(Stored data entries)
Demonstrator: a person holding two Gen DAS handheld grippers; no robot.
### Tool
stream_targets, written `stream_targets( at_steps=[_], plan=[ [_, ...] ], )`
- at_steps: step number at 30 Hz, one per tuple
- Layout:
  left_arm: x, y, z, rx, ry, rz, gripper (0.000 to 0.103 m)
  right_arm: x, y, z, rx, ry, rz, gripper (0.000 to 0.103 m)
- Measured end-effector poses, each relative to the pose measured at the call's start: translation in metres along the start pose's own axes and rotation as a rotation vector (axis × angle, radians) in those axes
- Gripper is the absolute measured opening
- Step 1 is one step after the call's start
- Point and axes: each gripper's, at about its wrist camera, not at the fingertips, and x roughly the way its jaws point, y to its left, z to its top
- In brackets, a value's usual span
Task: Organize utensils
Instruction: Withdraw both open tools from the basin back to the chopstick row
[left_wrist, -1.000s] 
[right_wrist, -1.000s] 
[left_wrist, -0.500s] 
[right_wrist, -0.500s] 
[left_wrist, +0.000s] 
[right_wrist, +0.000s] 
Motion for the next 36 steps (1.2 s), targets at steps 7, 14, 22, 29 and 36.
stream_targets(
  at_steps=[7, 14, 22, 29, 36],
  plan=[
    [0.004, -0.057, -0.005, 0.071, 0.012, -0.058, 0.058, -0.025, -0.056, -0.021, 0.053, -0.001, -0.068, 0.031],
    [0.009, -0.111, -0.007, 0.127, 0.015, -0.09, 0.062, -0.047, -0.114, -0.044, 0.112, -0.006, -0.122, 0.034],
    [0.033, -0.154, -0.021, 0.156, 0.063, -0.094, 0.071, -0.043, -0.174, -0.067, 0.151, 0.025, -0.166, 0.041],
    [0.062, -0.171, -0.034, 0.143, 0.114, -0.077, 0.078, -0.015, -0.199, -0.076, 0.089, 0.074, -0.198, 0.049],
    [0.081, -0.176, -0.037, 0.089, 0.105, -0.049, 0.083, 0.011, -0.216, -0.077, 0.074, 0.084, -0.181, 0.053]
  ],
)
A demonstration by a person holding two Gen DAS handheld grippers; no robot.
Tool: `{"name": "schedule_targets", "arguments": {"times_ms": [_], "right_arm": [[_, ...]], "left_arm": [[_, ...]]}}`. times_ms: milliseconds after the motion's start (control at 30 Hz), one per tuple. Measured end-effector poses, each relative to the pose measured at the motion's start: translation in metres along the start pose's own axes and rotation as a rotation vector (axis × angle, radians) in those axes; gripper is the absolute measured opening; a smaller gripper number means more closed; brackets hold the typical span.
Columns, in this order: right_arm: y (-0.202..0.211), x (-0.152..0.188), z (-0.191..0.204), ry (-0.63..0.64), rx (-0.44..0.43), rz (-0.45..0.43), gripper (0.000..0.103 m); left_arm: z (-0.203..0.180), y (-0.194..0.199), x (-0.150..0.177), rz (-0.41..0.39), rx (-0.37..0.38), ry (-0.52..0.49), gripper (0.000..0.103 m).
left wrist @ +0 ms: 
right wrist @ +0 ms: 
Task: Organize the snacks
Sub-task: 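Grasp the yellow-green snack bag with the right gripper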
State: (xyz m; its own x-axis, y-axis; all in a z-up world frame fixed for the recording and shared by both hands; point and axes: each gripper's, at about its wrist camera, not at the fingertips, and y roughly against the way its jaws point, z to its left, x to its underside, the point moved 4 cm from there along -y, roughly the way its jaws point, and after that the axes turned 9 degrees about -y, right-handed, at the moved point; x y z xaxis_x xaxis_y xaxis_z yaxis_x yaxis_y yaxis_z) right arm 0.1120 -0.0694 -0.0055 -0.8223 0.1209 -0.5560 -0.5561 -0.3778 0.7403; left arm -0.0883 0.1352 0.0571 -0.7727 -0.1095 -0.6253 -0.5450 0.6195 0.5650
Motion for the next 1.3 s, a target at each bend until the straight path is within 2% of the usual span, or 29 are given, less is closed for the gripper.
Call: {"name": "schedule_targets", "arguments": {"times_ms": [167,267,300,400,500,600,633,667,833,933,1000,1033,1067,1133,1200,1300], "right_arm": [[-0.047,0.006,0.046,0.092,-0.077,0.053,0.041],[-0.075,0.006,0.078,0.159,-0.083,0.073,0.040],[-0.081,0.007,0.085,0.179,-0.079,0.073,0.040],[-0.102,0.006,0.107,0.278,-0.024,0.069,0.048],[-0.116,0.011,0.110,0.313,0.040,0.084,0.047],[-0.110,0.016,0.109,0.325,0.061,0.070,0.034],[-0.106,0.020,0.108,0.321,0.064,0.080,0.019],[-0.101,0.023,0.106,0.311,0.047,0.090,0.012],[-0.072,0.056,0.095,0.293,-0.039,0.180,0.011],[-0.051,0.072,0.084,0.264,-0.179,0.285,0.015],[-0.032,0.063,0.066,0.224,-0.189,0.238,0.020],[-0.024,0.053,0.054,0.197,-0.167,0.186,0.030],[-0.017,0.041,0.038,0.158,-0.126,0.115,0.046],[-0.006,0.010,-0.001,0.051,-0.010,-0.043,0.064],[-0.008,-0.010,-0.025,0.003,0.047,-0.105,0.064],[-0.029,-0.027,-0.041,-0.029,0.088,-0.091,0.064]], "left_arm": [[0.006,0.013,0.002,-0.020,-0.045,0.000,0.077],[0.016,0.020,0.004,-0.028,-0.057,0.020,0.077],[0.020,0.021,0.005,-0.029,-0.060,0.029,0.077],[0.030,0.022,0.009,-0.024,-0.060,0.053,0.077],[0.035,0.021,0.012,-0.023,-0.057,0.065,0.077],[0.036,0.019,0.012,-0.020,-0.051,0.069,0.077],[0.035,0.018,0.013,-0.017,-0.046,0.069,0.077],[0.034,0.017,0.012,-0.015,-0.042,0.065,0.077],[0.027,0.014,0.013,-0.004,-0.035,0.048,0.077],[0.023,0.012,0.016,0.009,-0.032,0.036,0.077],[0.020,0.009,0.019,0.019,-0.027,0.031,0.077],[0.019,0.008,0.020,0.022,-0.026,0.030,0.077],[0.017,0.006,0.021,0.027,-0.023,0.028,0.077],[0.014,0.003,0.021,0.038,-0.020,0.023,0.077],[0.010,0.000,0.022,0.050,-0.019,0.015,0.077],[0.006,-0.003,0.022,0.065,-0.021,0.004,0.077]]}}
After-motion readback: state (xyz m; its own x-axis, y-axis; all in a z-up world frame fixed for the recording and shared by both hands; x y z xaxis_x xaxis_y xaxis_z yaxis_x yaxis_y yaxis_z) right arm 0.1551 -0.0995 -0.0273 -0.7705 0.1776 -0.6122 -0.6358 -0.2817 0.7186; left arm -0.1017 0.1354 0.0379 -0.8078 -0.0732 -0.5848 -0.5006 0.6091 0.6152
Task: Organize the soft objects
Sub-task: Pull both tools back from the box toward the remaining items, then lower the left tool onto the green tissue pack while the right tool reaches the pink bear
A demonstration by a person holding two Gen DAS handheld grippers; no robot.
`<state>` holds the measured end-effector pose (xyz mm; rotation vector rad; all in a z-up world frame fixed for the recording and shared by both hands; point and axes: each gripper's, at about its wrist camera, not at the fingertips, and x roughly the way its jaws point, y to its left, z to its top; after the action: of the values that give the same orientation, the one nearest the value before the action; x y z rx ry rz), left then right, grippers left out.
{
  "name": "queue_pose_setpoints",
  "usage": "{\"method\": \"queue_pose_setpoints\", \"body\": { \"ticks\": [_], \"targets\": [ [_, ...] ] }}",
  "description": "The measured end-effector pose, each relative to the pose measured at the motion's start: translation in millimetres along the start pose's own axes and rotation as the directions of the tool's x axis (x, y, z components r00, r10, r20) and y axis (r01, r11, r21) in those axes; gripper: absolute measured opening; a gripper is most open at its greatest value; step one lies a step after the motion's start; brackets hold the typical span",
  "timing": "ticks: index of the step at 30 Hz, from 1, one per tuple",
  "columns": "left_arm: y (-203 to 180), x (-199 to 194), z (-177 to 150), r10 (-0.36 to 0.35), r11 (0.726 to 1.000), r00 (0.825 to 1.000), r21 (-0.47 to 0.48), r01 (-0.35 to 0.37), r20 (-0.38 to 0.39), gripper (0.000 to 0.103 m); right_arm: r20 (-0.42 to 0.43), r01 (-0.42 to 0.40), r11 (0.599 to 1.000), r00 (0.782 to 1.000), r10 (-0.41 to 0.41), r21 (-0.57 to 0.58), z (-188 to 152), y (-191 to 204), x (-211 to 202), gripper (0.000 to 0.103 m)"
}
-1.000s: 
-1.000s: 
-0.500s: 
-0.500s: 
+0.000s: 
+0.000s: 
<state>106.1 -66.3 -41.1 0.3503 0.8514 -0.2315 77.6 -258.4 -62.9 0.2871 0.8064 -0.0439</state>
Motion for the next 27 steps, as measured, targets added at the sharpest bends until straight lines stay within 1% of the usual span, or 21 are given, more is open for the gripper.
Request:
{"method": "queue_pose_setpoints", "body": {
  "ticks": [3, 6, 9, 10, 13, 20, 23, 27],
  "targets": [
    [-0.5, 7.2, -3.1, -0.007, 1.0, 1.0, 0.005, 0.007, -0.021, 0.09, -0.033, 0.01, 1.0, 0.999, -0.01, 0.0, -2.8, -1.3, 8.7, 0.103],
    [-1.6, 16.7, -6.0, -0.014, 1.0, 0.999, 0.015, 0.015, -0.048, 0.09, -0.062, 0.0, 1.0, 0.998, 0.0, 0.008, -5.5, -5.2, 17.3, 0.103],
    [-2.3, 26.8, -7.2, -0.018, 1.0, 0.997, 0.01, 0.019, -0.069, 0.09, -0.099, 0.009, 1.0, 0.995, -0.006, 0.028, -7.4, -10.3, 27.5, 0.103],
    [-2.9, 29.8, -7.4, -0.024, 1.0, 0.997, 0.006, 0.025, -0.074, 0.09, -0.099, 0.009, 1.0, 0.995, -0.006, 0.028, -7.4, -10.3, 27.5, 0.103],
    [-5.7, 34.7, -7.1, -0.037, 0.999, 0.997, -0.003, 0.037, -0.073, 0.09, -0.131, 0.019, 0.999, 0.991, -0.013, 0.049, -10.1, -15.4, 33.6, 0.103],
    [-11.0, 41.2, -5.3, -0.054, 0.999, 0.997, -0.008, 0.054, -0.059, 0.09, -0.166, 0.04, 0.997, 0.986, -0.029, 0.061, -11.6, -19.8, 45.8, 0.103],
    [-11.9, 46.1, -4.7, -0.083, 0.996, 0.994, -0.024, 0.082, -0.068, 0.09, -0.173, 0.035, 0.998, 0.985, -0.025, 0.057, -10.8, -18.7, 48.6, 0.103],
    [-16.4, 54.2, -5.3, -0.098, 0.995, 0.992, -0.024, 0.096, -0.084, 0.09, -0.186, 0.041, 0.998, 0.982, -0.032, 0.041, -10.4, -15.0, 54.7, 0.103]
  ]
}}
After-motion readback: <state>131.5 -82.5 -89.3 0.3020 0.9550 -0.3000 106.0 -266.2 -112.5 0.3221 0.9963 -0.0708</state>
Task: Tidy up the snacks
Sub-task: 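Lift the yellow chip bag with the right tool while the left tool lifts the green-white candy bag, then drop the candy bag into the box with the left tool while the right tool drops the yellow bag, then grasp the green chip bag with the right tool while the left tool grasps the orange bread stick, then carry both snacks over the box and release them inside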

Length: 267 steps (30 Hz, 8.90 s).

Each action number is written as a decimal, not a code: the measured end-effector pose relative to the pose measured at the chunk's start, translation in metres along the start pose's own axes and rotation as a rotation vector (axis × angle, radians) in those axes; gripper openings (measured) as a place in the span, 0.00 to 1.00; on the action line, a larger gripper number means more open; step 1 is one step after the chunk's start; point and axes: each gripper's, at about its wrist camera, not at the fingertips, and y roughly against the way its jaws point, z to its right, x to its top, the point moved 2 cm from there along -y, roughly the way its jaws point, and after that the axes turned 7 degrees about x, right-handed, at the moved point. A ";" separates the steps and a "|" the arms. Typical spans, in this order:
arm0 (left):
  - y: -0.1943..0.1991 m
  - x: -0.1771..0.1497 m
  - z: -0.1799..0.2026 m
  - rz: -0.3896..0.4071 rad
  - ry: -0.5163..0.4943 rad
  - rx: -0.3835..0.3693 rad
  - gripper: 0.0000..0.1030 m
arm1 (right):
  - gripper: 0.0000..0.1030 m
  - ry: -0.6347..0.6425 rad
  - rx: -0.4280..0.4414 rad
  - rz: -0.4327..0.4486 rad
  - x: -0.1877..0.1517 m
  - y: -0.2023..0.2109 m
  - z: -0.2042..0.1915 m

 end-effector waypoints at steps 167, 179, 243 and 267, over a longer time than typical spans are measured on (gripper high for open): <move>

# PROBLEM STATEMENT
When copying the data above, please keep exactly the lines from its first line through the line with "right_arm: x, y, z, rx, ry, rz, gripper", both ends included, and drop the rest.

# WRITTEN SOLUTION
Demonstrator: a person holding two Gen DAS handheld grippers; no robot.
### Tool
stream_targets, written `stream_targets( at_steps=[_], plan=[ [_, ...] ], )`
- at_steps: step number at 30 Hz, one per tuple
- Layout:
  left_arm: x, y, z, rx, ry, rz, gripper (0.000 to 0.103 m)
  right_arm: x, y, z, rx, ry, rz, gripper (0.000 to 0.103 m)

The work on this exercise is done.